Tongam mengatakan, ada dua hal yang harus diperhatikan seseorang sebelum melakukan investasi. Dua hal itu ia sebut sebagai 2L yaitu Legal dan Logis.
Legal dalam hal ini yaitu memperhatikan izin usaha dan produk yang ditawarkan. Sementara logis adalah melihat sisi return yang ditawarkan, bila menjanjikan keuntungan tinggi dengan harga murah, itu patut dicurigai.
Tongam menegaskan, jangan hanya melihat legalitas dari badan hukumnya saja tapi juga produknya. Banyak perusahaan bodong yang memang memiliki izin usaha dari Kementerian Hukum dan Ham (Kemenkumham) tapi tidak dari OJK.

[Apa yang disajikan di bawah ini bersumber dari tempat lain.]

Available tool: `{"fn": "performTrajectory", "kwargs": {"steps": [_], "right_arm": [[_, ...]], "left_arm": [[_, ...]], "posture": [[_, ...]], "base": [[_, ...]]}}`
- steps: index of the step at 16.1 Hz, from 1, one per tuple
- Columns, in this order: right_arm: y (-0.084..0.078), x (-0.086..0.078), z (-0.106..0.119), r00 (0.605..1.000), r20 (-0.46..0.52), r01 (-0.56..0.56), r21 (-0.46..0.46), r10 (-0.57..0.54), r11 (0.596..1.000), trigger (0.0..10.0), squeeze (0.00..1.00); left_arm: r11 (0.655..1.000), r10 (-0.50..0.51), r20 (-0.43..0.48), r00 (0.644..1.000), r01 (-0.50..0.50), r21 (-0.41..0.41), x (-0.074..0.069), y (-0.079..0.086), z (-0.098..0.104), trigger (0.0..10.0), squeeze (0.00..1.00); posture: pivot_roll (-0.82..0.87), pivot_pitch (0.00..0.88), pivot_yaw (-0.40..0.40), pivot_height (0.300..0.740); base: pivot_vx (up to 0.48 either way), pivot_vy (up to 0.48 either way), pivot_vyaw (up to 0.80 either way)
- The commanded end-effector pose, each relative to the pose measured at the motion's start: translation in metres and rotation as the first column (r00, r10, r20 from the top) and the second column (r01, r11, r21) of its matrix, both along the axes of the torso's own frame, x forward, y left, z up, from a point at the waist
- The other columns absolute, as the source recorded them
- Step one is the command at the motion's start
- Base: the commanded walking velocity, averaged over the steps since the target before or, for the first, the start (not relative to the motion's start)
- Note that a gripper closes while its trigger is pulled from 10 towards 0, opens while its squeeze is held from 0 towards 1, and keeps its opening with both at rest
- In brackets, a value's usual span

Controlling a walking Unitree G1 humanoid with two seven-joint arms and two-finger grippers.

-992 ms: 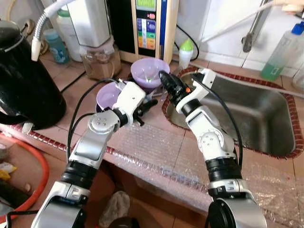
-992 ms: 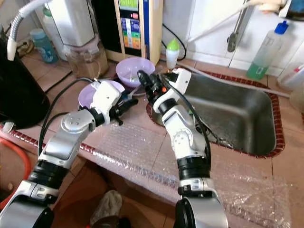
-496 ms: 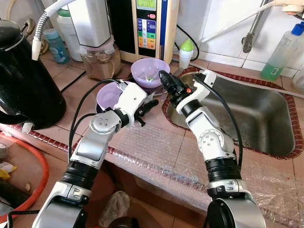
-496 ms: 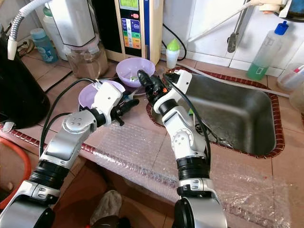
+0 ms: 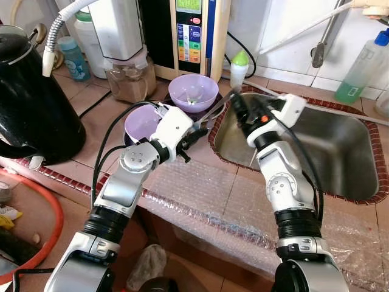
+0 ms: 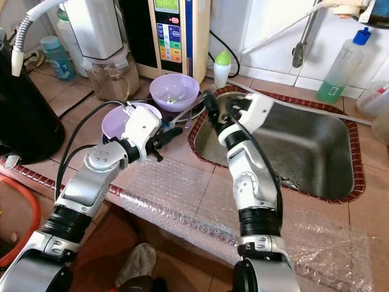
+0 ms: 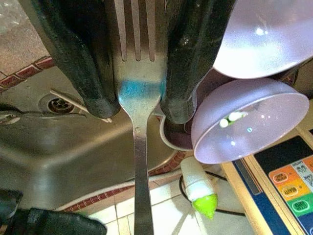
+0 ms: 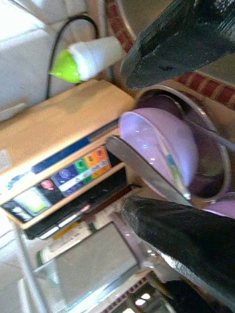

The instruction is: Kitchen organization

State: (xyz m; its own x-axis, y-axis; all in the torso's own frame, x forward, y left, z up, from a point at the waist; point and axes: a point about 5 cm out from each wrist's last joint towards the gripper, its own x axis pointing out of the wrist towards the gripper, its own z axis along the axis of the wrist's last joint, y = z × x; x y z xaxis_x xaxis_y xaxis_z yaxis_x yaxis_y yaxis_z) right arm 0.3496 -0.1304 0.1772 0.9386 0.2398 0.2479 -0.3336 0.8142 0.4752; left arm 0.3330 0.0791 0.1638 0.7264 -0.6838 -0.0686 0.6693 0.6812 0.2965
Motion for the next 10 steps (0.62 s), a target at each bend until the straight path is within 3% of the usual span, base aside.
{"fn": "performTrajectory", "kwargs": {"steps": [1, 4, 8, 9, 10], "right_arm": [[-0.004, 0.001, 0.01, 0.999, 0.025, 0.025, 0.023, -0.025, 0.999, 10.0, 0.0], [0.012, -0.001, -0.004, 0.996, -0.047, -0.074, 0.078, 0.078, 0.994, 10.0, 0.0], [0.038, 0.003, -0.006, 0.984, -0.074, -0.15, 0.122, 0.159, 0.981, 10.0, 0.0], [0.044, 0.006, -0.004, 0.982, -0.072, -0.165, 0.137, 0.176, 0.977, 0.0, 0.0], [0.046, 0.008, -0.003, 0.981, -0.077, -0.166, 0.143, 0.178, 0.976, 0.0, 0.0]], "left_arm": [[1.0, 0.002, 0.051, 0.999, -0.002, -0.004, 0.003, 0.0, 0.012, 3.8, 0.0], [1.0, -0.024, 0.054, 0.998, 0.024, -0.012, 0.002, -0.004, 0.012, 3.9, 0.0], [0.997, -0.077, 0.058, 0.995, 0.079, -0.027, -0.004, -0.012, 0.014, 4.1, 0.0], [0.996, -0.086, 0.052, 0.995, 0.087, -0.021, -0.006, -0.012, 0.011, 4.2, 0.0], [0.996, -0.087, 0.052, 0.995, 0.088, -0.02, -0.006, -0.013, 0.011, 4.2, 0.0]], "posture": [[-0.03, 0.0, 0.044, 0.74], [-0.04, 0.0, 0.047, 0.74], [-0.03, 0.0, 0.044, 0.74], [-0.03, 0.0, 0.044, 0.74], [-0.03, 0.0, 0.042, 0.74]], "base": [[0.0, 0.0, 0.0], [0.0, 0.0, 0.0], [0.0, 0.0, 0.0], [0.0, 0.0, 0.0], [0.0, 0.0, 0.0]]}}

"Misal ada Indosurya dan Sejahtera Bersama itu kan produknya tidak sesuai dengan prinsip Koperasi Simpan Pinjam. Itu mereka lakukan deposit taking bukan sesuai dengan simpanan koperasi," kata dia pada acara Kelas Investasi Detik Preneur, yang dilaksanakan di Institut Pertanian Bogor (IPB), Selasa, (28/2/2023).
Selain melihat sisi legal, masyarakat juga diminta logis jika mendapat tawaran investasi. Kadang, sosok marketing investasi bodong sering menawarkan produknya lewat testimoni.
"Paling sering itu kan testimoni. Padahal, itu palsu semua. Kadang diberikan memang testimoni. Tapi banyak yang palsu. Maka, logis juga jangan lupa," ungkap Tongam.
Sebelumnya, Sektor keuangan Indonesia tengah digemparkan oleh sejumlah kasus koperasi gagal bayar. Seperti Kasus Koperasi Simpan Pinjam (KSP) Indosurya yang menyebabkan kerugian sebesar Rp15 triliun dan KSP Sejahtera Bersama (KSP SB) yang menyebabkan kerugian sebesar Rp 8,8 triliun.
Hal ini telah membuat Presiden Joko Widodo (Jokowi) murka. Ia telah memanggil Menteri Koperasi dan UKM (MenkopUKM) Teten Masduki dan memerintahkannya untuk membentuk lembaga simpan pinjam (LPS) khusus koperasi.
Namun, tidak hanya kedua koperasi itu saja. KemenkopUKM menyebut setidaknya ada 8 kasus koperasi bermasalah yang menyebabkan nilai kerugian sebear Rp 26 triliun.